How are deepfakes made?
Deepfakes are made by training neural networks on hundreds to thousands of images of a target face. Two classic methods dominate: autoencoders that learn to compress and rebuild faces, and GANs that pit a 'generator' against a 'discriminator' until fakes look real. Modern 2026 tools add diffusion models for sharper, faster output.
Why — the first-principles explanation
A deepfake works because a neural network can learn the visual 'grammar' of a specific face. You feed it many photos of a person, and it learns how that face looks from every angle, in every expression and lighting condition. The U.S. Government Accountability Office describes the core step plainly: developing a deepfake typically involves feeding hundreds or thousands of images into a neural network, 'training' it to identify and reconstruct patterns, usually faces.
The oldest reliable method is the autoencoder. Think of it as a squeeze-and-rebuild machine: an encoder compresses a face into a small set of numbers (its essential features), and a decoder rebuilds the full image from those numbers. Train one shared encoder plus a separate decoder for each person, then swap the decoders. Person A's expressions get rebuilt as Person B's face, because A's compressed 'expression code' is fed into B's rebuilder.
The second method is the Generative Adversarial Network (GAN), invented in 2014. Two networks fight: a generator produces fake faces, and a discriminator tries to tell fakes from real photos. Each round, the generator learns from its failures and the discriminator gets pickier. After millions of rounds, the generator produces images the discriminator can no longer catch, and often neither can a human.
Since about 2023, many consumer tools have shifted to diffusion models, which build an image by starting from random noise and repeatedly 'denoising' it toward a realistic face. Face-swap apps also add supporting steps: detecting the face, aligning landmarks (eyes, nose, mouth), pasting the generated face, then color-correcting and blending edges so seams disappear.
An example that makes it click
Imagine two art students copying a famous portrait. One student (the generator) paints forgeries; the other (the discriminator) is a detective who inspects each painting and shouts 'fake!' when something's off. At first the forgeries are terrible and the detective catches every one. But each time the detective explains the giveaway, the forger fixes it. After 10,000 rounds, the forger paints something so good the detective flips a coin.
An autoencoder is more like a photocopier that first shrinks a face down to a tiny sketch on a sticky note, then redraws the full face from that note. If you hand your friend's 'sketch note' to a machine trained to draw your face, out comes your face making your friend's exact expression.
How to do it
- Collect training data: gather hundreds to thousands of images or video frames of the target face across angles, expressions, and lighting.
- Preprocess: detect faces, crop, and align facial landmarks (eyes, nose, mouth) so every image lines up.
- Train the model: run an autoencoder, GAN, or diffusion model until it can reconstruct the face convincingly (hours to days on a GPU).
- Generate: feed in the source video or photo so the model renders the target face onto it, frame by frame.
- Blend and refine: color-correct, smooth edges, and re-composite so the swapped face matches skin tone, lighting, and motion.
Key facts
- Training a face model typically requires hundreds to thousands of images (GAO).
- Generative Adversarial Networks (GANs) were introduced by Ian Goodfellow and colleagues in 2014.
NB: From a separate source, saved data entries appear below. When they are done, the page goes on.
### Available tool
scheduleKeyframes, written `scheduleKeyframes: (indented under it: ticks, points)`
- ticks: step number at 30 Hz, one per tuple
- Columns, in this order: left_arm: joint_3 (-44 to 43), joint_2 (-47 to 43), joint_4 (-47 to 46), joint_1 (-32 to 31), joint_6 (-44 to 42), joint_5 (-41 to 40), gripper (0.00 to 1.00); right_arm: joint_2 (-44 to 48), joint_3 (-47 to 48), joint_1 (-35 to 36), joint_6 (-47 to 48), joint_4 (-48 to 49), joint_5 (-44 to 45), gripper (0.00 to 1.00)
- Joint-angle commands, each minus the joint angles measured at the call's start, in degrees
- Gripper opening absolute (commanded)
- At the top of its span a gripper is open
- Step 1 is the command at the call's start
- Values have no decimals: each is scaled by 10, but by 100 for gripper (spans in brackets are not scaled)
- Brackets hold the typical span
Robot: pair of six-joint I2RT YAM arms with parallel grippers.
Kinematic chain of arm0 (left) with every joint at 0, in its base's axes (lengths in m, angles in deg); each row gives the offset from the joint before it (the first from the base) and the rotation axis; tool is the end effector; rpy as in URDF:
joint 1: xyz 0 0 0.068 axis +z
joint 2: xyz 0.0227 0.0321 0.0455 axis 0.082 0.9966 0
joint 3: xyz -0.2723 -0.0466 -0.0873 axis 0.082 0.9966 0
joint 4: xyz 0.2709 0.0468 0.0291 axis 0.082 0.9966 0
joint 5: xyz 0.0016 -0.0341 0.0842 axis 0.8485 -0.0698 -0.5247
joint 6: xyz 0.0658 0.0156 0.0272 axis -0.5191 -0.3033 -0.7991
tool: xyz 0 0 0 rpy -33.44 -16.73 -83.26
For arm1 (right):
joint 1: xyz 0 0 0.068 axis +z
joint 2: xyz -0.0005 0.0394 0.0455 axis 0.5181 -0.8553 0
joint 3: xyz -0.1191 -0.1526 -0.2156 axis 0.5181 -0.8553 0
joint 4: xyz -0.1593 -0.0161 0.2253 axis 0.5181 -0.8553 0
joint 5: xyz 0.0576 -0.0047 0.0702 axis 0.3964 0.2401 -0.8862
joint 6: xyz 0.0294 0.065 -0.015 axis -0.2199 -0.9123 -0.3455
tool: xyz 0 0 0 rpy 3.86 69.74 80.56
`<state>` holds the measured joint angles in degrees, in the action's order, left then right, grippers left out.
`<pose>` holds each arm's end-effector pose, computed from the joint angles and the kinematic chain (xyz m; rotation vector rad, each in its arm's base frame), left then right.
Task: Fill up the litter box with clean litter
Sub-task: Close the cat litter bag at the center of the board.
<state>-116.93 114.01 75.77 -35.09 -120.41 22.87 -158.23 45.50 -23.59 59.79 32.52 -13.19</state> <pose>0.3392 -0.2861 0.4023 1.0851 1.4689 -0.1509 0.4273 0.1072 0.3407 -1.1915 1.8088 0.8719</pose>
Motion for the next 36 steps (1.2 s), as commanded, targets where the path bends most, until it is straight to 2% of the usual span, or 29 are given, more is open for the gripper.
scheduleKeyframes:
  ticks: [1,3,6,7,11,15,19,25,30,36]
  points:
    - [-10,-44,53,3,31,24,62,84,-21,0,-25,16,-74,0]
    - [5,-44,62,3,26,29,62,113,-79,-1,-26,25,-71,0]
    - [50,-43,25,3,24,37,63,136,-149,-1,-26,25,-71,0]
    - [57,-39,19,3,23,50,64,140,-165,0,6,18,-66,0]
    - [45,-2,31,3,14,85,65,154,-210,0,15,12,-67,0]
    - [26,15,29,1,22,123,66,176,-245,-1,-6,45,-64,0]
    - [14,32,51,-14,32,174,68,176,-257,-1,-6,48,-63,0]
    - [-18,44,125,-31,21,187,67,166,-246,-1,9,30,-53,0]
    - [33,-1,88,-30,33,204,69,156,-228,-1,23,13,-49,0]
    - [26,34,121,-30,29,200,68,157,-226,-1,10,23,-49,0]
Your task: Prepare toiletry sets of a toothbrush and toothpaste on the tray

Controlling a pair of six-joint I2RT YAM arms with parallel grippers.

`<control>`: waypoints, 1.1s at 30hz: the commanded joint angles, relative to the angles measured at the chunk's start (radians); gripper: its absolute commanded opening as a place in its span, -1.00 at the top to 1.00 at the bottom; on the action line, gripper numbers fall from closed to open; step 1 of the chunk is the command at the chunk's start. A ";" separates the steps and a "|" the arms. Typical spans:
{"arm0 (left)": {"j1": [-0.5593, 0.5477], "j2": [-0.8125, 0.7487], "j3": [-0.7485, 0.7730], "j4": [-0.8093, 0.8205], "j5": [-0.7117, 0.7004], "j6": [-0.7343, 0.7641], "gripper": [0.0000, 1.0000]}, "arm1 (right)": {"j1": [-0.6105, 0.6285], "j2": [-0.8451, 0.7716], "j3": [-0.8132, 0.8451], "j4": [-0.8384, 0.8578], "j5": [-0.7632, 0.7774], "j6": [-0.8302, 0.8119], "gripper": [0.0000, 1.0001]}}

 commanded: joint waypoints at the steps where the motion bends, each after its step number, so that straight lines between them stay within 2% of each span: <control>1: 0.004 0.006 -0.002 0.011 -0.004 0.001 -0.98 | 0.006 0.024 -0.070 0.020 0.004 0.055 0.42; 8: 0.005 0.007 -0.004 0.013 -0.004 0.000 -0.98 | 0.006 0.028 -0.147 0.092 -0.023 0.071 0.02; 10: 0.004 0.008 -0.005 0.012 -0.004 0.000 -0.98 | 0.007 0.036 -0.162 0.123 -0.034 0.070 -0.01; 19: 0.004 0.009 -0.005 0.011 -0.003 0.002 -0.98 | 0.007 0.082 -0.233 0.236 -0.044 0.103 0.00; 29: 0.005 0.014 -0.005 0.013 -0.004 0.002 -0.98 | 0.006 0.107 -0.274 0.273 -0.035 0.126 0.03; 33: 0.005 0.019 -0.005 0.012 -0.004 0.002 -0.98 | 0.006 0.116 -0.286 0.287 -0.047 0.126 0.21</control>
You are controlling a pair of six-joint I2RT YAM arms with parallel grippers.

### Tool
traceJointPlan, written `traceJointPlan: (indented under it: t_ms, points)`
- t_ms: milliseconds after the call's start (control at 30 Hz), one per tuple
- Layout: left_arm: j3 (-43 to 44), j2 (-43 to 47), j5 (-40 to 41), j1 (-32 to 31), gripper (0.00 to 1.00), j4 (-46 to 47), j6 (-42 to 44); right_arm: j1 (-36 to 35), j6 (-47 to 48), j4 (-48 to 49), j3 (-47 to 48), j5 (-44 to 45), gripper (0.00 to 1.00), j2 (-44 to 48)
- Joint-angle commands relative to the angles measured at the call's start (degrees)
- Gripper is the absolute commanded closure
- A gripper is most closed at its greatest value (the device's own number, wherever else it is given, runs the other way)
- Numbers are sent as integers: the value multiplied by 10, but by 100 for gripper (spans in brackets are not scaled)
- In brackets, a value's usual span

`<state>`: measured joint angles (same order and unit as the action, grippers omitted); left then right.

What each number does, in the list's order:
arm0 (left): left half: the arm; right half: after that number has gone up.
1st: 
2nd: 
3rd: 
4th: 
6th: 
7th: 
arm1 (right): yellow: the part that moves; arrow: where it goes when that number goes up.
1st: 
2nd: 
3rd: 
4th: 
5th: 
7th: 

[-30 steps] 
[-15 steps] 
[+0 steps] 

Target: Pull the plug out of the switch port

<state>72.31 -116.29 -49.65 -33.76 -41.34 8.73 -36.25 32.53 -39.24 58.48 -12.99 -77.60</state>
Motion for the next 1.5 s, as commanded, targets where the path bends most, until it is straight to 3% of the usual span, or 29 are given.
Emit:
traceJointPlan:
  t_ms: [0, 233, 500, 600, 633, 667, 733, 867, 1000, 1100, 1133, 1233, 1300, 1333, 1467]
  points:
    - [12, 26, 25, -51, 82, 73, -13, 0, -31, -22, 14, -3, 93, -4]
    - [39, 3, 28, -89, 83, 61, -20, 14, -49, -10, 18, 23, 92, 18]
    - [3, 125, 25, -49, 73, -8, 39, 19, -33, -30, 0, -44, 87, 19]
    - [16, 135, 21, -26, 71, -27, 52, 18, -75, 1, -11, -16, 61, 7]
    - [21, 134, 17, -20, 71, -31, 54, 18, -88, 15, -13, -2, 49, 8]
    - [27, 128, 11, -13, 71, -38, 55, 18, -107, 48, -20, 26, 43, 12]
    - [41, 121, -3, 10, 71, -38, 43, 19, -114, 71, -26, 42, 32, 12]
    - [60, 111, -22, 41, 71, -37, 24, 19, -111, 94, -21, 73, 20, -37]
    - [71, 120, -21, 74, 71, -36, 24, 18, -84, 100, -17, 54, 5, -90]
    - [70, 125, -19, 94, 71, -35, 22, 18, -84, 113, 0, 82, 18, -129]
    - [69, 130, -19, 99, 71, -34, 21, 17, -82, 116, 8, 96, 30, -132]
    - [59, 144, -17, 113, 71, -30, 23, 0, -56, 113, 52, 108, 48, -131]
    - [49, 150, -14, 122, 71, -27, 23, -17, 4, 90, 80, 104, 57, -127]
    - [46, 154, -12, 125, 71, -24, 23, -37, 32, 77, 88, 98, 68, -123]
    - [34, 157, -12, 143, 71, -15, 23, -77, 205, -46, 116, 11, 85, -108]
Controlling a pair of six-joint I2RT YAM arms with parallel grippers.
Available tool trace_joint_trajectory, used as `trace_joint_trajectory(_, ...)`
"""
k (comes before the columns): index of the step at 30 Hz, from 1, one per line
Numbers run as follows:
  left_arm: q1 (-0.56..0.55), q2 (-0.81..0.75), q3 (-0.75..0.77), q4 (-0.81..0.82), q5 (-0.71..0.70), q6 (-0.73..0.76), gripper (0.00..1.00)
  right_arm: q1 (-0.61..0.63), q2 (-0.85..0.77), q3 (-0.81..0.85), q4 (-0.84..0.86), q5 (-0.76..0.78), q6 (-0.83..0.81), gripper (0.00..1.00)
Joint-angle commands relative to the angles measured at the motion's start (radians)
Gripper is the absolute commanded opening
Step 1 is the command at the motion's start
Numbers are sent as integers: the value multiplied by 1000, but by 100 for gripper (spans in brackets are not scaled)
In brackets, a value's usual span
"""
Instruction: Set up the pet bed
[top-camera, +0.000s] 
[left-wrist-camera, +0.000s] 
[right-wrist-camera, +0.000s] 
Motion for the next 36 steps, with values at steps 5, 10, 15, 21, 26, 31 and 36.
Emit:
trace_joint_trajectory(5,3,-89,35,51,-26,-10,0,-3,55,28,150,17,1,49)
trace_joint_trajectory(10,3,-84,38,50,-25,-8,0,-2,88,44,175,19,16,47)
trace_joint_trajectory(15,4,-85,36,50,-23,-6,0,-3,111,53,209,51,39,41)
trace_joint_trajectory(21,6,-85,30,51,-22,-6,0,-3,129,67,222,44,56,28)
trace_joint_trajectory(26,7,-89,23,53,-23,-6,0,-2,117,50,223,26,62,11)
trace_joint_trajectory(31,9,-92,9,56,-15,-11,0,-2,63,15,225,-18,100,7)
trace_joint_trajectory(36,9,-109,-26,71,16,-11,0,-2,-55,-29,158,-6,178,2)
- The term 'deepfake' originated on Reddit in late 2017 from a user of the same name.
- Three main architectures are used today: autoencoders, GANs, and (since ~2023) diffusion models.
- GAO names two techniques: face swapping (one face onto another body) and facial manipulation (copying expressions).
▶ The 60-second explainer (script)
Deepfakes are made by training a neural network on hundreds or thousands of pictures of one person's face. Here's how it actually works. The classic method is an autoencoder: it squeezes a face down into a few key numbers, then rebuilds it. Train two rebuilders, swap them, and one person's expressions come out wearing another person's face. The second method is a GAN, where two networks compete: one paints fakes, the other plays detective. Round after round, the forger improves until the detective can't tell real from fake. Newer 2026 tools use diffusion models that sculpt a face out of pure noise. Finally, the software aligns the face, blends the edges, and color-matches so the seam disappears. That's the whole recipe: lots of images, a competitive learning loop, and careful blending.
What authoritative sources say
People also ask
Do you need thousands of photos to make a deepfake?
Older methods do, but modern face-swap apps can produce a rough single-photo swap. High-quality, moving video deepfakes still benefit from many images or video frames of the target.
What's the difference between a GAN and an autoencoder deepfake?
An autoencoder compresses and rebuilds a face to swap identities. A GAN uses two competing networks, a generator and a discriminator, that train against each other until the fakes look real.
How long does it take to make a deepfake?
A consumer app photo swap takes seconds. Training a custom high-quality video model can take hours to days on a graphics card, plus rendering time.
Are deepfakes always faces?
No. The same techniques synthesize voices (voice cloning) and can manipulate whole scenes, but face swapping and facial reenactment are the most common uses.